The Company is a party to an agreement with Vector, where Vector has agreed to make available to the Company the services of Vector’s Executive Vice President to serve as the President and Chief Executive Officer of the Company and to provide certain other financial, tax and accounting services, including assistance with complying with Section 404 of the Sarbanes-Oxley Act of 2002 and assistance in the preparation of tax returns. Various executive officers and directors of Vector and its subsidiary New Valley serve as members of the board of directors of the Company and Vector and its subsidiaries own approximately 7.83% of the Company’s common stock at December 31, 2016. In consideration for such services, the Company agreed to pay Vector an annual management fee plus reimbursement of expenses and to indemnify Vector. The agreement is terminable by either party upon 30 days’ prior written notice. The Company paid Vector $850 in 2016, $850 in 2015 and $850 in 2014 under the agreement and pays Vector at a rate of $850 per year in 2017.
In 2015, the Company entered into a Consulting Services Agreement with Nextt Advisors Inc., a corporation owned solely by the son-in-law (the “Consultant”) of the Company’s President and Chief Executive Officer. Upon the expiration of the 2015 agreement, the Company in 2016 entered in a new Consulting Services Agreement with the Consultant. Pursuant to the agreement, the Company pays the Consultant $16 per month in connection with the Consultant’s provision of professional services to the Company. The Company paid the Consultant $186 under the agreement in 2016 and $13 in 2015.
SSN has an operating lease for office facilities with Cogdill Capital LLC, an entity in which SSN's Chief Executive Officer and Chief Financial Officer are members who own a minority percentage of such entity, which expires in March 2020. Rent expense under such lease amounted to $276 in 2016 and $268 in 2015.

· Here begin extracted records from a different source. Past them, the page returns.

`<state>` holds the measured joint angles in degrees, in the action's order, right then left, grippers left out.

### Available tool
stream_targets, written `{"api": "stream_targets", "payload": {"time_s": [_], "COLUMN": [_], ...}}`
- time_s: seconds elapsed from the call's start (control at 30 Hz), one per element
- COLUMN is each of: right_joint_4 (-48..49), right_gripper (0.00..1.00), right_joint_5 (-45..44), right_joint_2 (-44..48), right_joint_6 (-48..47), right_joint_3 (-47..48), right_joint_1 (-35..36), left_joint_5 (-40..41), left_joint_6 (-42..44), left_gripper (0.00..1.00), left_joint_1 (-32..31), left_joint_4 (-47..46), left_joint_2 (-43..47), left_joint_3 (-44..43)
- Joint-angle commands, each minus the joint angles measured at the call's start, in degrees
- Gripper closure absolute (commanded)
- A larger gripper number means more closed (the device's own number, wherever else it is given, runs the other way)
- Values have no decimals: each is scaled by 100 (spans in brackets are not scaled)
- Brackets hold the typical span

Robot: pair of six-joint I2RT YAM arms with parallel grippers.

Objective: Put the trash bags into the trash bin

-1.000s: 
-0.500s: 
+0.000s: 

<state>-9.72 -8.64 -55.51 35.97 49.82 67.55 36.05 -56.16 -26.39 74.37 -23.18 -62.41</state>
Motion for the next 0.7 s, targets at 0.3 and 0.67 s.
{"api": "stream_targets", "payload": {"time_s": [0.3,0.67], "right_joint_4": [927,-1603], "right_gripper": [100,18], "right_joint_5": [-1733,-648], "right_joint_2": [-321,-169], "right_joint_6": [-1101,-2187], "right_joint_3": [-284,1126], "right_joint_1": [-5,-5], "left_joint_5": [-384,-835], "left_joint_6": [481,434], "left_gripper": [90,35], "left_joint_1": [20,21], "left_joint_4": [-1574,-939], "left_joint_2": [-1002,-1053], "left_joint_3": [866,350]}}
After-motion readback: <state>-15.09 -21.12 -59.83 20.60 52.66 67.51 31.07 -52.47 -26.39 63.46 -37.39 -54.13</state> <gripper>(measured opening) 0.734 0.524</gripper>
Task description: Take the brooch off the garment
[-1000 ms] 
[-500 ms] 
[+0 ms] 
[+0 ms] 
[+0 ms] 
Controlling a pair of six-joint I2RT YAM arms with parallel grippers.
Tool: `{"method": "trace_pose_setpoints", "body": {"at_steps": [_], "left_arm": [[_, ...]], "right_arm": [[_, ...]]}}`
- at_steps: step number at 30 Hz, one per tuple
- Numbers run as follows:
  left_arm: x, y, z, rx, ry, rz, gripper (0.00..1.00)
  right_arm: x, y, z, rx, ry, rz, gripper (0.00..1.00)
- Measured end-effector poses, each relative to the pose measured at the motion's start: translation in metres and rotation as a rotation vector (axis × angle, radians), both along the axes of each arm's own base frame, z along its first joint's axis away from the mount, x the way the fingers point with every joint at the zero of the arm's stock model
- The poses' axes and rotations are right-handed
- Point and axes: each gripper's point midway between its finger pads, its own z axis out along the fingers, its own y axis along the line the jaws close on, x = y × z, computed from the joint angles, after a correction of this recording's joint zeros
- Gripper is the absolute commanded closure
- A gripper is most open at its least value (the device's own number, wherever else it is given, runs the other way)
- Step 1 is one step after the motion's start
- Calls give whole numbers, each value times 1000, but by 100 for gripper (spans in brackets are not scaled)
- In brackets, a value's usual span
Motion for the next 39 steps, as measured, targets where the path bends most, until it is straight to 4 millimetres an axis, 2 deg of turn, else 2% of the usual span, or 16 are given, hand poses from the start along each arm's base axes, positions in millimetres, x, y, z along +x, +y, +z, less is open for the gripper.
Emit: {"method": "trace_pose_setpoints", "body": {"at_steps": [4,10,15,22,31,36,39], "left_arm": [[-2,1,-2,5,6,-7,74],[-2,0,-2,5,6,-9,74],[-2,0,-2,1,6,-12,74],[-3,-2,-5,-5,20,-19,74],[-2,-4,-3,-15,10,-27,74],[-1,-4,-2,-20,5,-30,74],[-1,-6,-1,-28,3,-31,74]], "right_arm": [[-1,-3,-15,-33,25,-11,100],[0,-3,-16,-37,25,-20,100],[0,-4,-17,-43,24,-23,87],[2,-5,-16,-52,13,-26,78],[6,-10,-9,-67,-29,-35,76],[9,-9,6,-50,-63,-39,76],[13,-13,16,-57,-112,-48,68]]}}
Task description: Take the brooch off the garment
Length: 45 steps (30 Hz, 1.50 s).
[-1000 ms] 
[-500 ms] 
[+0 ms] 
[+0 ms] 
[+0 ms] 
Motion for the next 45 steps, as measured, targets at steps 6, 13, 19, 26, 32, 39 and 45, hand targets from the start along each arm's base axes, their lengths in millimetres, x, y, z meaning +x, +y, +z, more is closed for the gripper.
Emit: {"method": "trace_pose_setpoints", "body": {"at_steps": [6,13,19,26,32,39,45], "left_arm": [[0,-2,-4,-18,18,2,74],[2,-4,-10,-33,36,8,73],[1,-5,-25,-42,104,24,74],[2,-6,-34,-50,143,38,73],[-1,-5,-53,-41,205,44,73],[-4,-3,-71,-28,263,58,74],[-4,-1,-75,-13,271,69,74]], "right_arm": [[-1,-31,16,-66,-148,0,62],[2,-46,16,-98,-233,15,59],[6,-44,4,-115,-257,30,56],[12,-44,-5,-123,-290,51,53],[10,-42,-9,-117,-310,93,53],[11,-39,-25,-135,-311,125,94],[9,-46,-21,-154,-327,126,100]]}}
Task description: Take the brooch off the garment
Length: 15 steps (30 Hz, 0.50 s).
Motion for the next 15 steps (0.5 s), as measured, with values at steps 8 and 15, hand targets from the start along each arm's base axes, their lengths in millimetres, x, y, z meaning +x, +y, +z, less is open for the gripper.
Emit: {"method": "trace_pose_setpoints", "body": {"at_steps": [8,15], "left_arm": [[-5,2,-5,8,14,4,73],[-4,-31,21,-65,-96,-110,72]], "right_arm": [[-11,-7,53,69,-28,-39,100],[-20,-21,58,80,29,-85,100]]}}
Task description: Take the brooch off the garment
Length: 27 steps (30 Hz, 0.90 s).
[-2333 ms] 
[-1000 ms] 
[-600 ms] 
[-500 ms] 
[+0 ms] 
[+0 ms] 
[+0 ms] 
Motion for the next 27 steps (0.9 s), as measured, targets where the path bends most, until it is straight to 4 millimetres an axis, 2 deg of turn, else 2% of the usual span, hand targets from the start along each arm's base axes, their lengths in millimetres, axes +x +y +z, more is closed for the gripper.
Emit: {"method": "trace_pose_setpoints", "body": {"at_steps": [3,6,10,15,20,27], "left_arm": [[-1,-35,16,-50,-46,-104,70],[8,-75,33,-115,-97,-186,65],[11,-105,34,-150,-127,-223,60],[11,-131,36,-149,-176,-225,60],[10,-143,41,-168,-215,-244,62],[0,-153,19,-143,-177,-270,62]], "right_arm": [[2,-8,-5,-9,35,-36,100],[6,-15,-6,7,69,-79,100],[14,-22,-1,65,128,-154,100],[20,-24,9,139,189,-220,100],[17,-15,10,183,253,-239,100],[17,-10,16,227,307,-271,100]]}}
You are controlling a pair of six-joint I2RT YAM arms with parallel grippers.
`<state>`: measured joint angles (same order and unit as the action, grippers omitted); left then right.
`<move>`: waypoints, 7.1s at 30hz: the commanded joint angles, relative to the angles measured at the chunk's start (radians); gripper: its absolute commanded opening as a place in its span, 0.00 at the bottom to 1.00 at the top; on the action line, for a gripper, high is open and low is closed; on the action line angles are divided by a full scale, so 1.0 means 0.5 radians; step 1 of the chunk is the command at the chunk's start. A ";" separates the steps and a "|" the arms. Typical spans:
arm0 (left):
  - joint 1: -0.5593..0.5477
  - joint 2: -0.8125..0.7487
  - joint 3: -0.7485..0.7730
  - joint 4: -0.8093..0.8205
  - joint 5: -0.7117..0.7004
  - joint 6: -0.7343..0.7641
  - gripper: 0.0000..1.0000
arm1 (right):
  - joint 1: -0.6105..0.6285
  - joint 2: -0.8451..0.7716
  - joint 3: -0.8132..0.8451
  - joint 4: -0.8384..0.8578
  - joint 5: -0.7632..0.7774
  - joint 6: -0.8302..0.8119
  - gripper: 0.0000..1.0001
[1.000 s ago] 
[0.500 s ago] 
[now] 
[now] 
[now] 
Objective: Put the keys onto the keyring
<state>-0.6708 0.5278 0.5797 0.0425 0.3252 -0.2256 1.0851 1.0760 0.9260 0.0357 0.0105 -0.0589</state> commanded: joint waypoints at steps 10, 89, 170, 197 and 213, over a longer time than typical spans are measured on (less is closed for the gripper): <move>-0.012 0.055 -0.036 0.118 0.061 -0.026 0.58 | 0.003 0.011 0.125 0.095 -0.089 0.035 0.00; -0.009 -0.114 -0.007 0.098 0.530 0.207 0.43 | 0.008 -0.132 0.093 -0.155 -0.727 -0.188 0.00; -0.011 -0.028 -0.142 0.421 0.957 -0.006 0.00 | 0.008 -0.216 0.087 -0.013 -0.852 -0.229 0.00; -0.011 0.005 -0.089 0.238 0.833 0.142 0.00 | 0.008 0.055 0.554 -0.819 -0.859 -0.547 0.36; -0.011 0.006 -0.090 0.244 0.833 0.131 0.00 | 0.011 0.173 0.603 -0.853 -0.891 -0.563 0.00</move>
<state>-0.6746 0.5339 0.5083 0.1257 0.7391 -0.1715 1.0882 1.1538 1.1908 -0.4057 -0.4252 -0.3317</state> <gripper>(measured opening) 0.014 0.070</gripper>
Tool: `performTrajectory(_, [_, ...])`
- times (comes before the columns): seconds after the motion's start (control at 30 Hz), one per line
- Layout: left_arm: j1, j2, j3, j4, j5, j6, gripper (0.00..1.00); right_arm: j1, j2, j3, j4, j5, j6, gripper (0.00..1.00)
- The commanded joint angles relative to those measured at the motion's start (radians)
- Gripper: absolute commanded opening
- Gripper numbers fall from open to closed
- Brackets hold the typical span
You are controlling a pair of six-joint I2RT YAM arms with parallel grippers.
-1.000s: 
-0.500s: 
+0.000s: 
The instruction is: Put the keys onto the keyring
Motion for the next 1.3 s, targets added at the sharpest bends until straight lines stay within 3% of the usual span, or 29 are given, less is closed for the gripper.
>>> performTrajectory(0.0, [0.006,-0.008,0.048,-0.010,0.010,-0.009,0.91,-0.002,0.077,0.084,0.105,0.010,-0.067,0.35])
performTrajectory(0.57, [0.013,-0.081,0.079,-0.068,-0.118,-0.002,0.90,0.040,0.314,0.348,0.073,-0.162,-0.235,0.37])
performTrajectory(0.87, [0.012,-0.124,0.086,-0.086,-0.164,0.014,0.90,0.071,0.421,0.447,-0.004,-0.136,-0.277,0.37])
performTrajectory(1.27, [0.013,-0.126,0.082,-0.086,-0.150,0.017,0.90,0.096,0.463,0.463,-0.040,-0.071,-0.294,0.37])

The Company is a party to an agreement with Castle Brands Inc. ("Castle") under which the Company provides certain administrative, legal and financial services to Castle. The Company's President and Chief Executive Officer, who is also a director of the Company, is also the President and Chief Executive Officer and a director of Castle. Various Company directors serve as directors of Castle and the Company and Castle have the same principal shareholder. The Company received $173 and $171 under this agreement in 2016 and 2015, respectively.
See Note 12 for information regarding loan transactions involving related parties.